Required work
Transcribe all of the data exactly, leaving nothing out.
(Beginning of Extracted data)
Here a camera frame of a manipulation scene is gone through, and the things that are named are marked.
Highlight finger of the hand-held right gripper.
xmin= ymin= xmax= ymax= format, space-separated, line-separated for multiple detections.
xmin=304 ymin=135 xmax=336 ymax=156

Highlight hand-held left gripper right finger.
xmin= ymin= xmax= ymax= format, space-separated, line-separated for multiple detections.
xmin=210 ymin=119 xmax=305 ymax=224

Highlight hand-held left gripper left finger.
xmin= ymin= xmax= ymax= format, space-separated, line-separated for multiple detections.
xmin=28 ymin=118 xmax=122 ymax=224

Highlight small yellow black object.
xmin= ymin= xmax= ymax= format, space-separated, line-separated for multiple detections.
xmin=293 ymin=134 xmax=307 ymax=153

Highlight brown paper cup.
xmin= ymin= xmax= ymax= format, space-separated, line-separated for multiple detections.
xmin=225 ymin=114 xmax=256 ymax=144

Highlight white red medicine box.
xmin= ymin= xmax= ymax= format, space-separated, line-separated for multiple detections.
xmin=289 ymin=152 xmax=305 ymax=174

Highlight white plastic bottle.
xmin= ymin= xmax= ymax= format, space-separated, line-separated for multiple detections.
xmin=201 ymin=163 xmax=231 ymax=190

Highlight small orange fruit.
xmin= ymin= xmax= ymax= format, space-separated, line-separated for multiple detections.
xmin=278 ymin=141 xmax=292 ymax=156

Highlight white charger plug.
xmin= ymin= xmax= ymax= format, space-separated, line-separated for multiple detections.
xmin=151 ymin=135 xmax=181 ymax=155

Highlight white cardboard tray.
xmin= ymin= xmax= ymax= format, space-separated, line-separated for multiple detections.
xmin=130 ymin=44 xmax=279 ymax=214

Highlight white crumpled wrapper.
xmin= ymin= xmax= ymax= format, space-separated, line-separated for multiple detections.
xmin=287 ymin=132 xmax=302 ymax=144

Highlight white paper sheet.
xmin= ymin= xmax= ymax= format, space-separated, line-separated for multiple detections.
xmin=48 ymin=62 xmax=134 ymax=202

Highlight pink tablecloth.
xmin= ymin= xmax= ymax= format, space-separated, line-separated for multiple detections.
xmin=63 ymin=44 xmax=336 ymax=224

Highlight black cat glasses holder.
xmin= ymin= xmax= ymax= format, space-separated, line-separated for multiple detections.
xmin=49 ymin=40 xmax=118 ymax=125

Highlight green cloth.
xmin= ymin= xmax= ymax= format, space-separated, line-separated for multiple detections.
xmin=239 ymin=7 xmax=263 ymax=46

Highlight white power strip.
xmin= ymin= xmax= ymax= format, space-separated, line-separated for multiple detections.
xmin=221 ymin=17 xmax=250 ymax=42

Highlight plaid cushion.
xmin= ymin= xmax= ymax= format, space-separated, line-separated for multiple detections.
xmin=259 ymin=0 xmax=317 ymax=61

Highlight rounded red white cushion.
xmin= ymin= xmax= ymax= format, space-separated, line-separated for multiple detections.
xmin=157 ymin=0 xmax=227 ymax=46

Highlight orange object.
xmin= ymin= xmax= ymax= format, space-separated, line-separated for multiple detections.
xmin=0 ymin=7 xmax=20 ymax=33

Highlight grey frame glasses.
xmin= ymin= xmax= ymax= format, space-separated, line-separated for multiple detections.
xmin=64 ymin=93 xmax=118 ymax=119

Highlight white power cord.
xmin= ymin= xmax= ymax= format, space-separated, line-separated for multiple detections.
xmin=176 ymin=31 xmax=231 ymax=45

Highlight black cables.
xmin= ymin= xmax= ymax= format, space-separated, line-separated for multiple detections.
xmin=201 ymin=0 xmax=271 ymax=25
(End of Extracted data)
Response box
Here a camera frame of a manipulation scene is gone through, and the things that are named are marked.
Highlight finger of the hand-held right gripper.
xmin= ymin= xmax= ymax= format, space-separated, line-separated for multiple detections.
xmin=304 ymin=135 xmax=336 ymax=156

Highlight hand-held left gripper right finger.
xmin= ymin= xmax= ymax= format, space-separated, line-separated for multiple detections.
xmin=210 ymin=119 xmax=305 ymax=224

Highlight hand-held left gripper left finger.
xmin= ymin= xmax= ymax= format, space-separated, line-separated for multiple detections.
xmin=28 ymin=118 xmax=122 ymax=224

Highlight small yellow black object.
xmin= ymin= xmax= ymax= format, space-separated, line-separated for multiple detections.
xmin=293 ymin=134 xmax=307 ymax=153

Highlight brown paper cup.
xmin= ymin= xmax= ymax= format, space-separated, line-separated for multiple detections.
xmin=225 ymin=114 xmax=256 ymax=144

Highlight white red medicine box.
xmin= ymin= xmax= ymax= format, space-separated, line-separated for multiple detections.
xmin=289 ymin=152 xmax=305 ymax=174

Highlight white plastic bottle.
xmin= ymin= xmax= ymax= format, space-separated, line-separated for multiple detections.
xmin=201 ymin=163 xmax=231 ymax=190

Highlight small orange fruit.
xmin= ymin= xmax= ymax= format, space-separated, line-separated for multiple detections.
xmin=278 ymin=141 xmax=292 ymax=156

Highlight white charger plug.
xmin= ymin= xmax= ymax= format, space-separated, line-separated for multiple detections.
xmin=151 ymin=135 xmax=181 ymax=155

Highlight white cardboard tray.
xmin= ymin= xmax= ymax= format, space-separated, line-separated for multiple detections.
xmin=130 ymin=44 xmax=279 ymax=214

Highlight white crumpled wrapper.
xmin= ymin= xmax= ymax= format, space-separated, line-separated for multiple detections.
xmin=287 ymin=132 xmax=302 ymax=144

Highlight white paper sheet.
xmin= ymin= xmax= ymax= format, space-separated, line-separated for multiple detections.
xmin=48 ymin=62 xmax=134 ymax=202

Highlight pink tablecloth.
xmin= ymin= xmax= ymax= format, space-separated, line-separated for multiple detections.
xmin=63 ymin=44 xmax=336 ymax=224

Highlight black cat glasses holder.
xmin= ymin= xmax= ymax= format, space-separated, line-separated for multiple detections.
xmin=49 ymin=40 xmax=118 ymax=125

Highlight green cloth.
xmin= ymin= xmax= ymax= format, space-separated, line-separated for multiple detections.
xmin=239 ymin=7 xmax=263 ymax=46

Highlight white power strip.
xmin= ymin= xmax= ymax= format, space-separated, line-separated for multiple detections.
xmin=221 ymin=17 xmax=250 ymax=42

Highlight plaid cushion.
xmin= ymin= xmax= ymax= format, space-separated, line-separated for multiple detections.
xmin=259 ymin=0 xmax=317 ymax=61

Highlight rounded red white cushion.
xmin= ymin= xmax= ymax= format, space-separated, line-separated for multiple detections.
xmin=157 ymin=0 xmax=227 ymax=46

Highlight orange object.
xmin= ymin= xmax= ymax= format, space-separated, line-separated for multiple detections.
xmin=0 ymin=7 xmax=20 ymax=33

Highlight grey frame glasses.
xmin= ymin= xmax= ymax= format, space-separated, line-separated for multiple detections.
xmin=64 ymin=93 xmax=118 ymax=119

Highlight white power cord.
xmin= ymin= xmax= ymax= format, space-separated, line-separated for multiple detections.
xmin=176 ymin=31 xmax=231 ymax=45

Highlight black cables.
xmin= ymin= xmax= ymax= format, space-separated, line-separated for multiple detections.
xmin=201 ymin=0 xmax=271 ymax=25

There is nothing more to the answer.